That would suggest that 1-Hidden-Layer neural nets would work fine, since they are also universal function approximators. But no -- when people talk about "deep learning", the word "deep" refers to having lots of hidden layers.
I'm not an expert, but the motivation seems more like this:
- Linear regression and SVM sometimes work. But they apply to very few problems.
- We can fit those models using gradient descent. Alternatives to gradient descent do exist, but they become less useful as the above models get varied and generalised.
- Empirically, if we compose with some simple non-linearities, we get very good results on otherwise seemingly intractable problems like OCR. See Kernel SVM and Krieging.
- Initially, one might choose this non-linearity from a known list. And then fit the model using specialised optimisation algorithms. But gradient descent still works fine.

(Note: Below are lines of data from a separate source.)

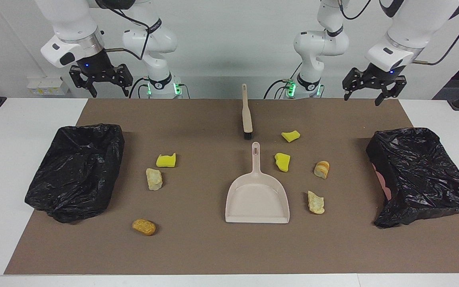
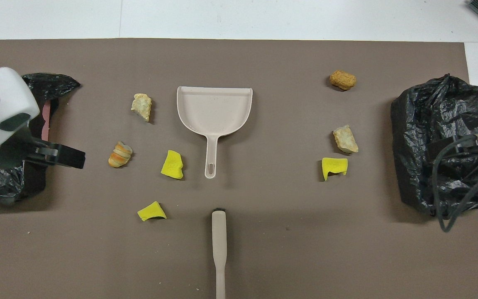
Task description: Sweep and dump trash in bin
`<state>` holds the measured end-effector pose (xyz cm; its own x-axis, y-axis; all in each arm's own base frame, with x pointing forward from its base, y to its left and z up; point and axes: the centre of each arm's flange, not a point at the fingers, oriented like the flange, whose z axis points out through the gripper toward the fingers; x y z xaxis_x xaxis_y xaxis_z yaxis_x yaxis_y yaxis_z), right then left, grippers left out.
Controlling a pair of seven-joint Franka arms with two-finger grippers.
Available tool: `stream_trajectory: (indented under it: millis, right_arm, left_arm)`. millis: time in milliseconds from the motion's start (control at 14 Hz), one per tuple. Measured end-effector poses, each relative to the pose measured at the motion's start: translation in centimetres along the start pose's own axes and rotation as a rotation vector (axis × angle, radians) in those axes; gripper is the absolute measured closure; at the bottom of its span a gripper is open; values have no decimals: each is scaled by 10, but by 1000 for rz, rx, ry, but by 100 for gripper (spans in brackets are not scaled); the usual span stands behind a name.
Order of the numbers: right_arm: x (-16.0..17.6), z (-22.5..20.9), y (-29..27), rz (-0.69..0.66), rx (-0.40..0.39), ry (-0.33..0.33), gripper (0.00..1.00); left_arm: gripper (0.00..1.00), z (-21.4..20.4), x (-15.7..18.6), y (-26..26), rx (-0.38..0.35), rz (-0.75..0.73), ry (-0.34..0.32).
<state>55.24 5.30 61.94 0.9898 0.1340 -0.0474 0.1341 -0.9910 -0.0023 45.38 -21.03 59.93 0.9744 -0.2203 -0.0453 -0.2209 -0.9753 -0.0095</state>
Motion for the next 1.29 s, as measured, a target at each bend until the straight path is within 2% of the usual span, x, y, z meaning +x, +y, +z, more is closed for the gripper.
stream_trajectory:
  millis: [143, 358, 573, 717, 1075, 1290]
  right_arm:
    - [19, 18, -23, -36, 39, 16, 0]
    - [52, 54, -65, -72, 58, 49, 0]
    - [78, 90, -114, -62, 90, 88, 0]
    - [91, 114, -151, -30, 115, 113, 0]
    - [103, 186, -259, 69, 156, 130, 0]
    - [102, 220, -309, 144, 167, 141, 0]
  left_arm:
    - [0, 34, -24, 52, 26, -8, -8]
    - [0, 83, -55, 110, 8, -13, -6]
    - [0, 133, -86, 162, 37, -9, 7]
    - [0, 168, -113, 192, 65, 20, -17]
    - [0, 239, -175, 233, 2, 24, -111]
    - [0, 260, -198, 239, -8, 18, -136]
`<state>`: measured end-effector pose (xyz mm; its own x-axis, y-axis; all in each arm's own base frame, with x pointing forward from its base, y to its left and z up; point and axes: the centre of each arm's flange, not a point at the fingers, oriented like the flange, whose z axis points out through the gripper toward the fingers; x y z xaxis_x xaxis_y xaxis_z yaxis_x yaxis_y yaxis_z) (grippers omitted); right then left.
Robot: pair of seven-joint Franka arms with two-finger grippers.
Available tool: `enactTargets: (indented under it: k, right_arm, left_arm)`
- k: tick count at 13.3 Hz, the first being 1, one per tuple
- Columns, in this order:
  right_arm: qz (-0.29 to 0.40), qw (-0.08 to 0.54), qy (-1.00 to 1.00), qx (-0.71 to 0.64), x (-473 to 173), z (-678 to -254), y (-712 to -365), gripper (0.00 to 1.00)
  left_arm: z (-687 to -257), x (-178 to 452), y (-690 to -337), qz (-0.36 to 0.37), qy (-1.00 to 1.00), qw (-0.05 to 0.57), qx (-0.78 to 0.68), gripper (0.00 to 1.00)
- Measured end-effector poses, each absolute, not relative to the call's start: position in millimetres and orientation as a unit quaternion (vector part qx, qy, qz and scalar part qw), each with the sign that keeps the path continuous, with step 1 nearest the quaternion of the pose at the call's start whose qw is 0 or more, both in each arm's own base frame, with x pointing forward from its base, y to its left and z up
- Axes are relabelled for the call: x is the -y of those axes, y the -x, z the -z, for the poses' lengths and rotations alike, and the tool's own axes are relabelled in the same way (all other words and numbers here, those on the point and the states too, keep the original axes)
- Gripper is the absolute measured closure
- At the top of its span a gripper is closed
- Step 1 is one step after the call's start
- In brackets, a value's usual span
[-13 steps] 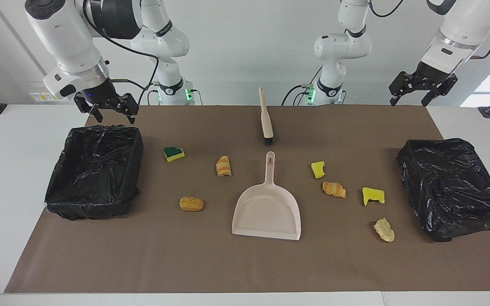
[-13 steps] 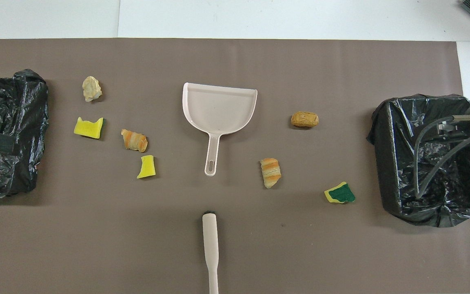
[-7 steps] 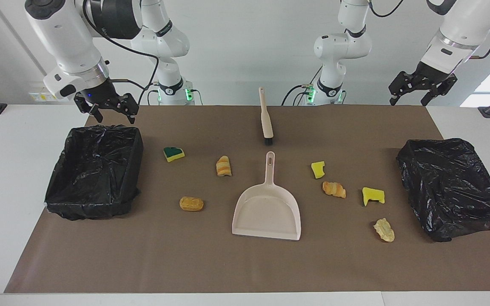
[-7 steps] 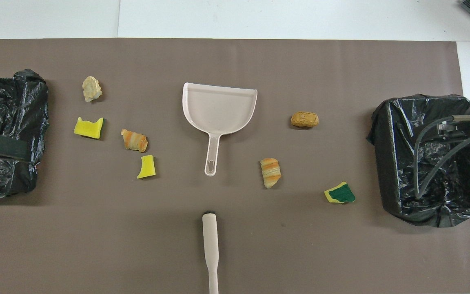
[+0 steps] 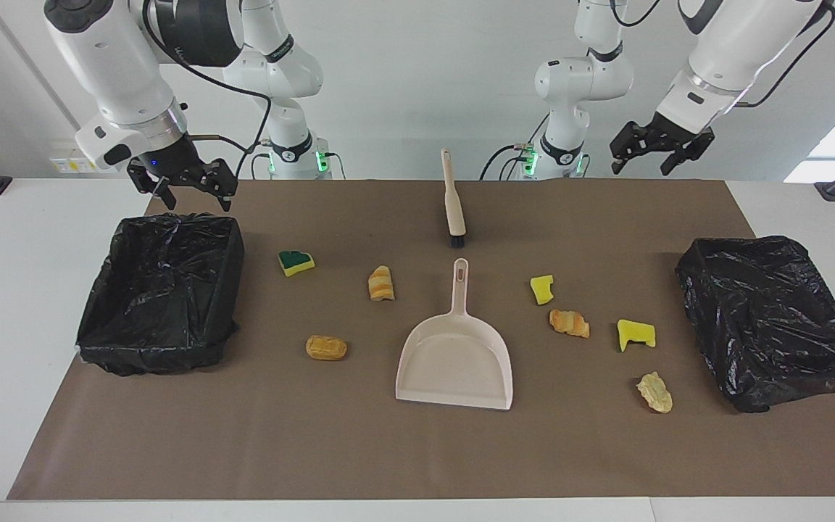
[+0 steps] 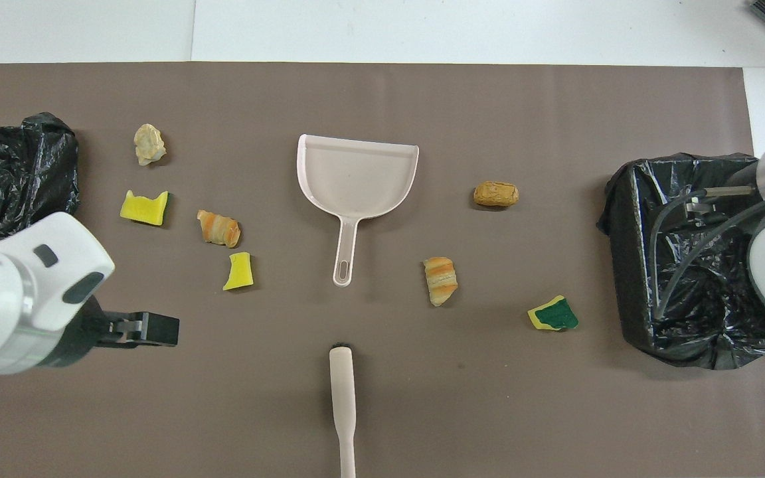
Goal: Sweep and dump trash in bin
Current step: 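Reach the left gripper to the brush while the right gripper reaches the dustpan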
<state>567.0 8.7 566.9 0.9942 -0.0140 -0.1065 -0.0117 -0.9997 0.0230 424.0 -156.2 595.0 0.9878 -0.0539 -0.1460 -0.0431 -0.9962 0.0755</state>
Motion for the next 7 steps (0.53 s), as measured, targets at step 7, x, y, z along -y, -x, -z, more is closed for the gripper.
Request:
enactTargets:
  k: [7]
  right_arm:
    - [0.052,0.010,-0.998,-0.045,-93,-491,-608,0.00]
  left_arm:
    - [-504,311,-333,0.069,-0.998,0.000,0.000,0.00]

- To further improve results, the choice of non-linearity must itself be optimised. Call the non-linearity F. We break F into three parts: F' o L o F'', where L is linear, and F' and F'' are "simpler" non-linearities. We recursively factorise the F' and F'' in a similar way. Eventually, we get a deep feedforward neural network. We cannot use fancy algorithms to fit such a model anymore.
- Somehow, gradient descent, despite being a very generic optimisation algorithm, works much better than expected at successfully fitting the above model. We have derived Deep Learning.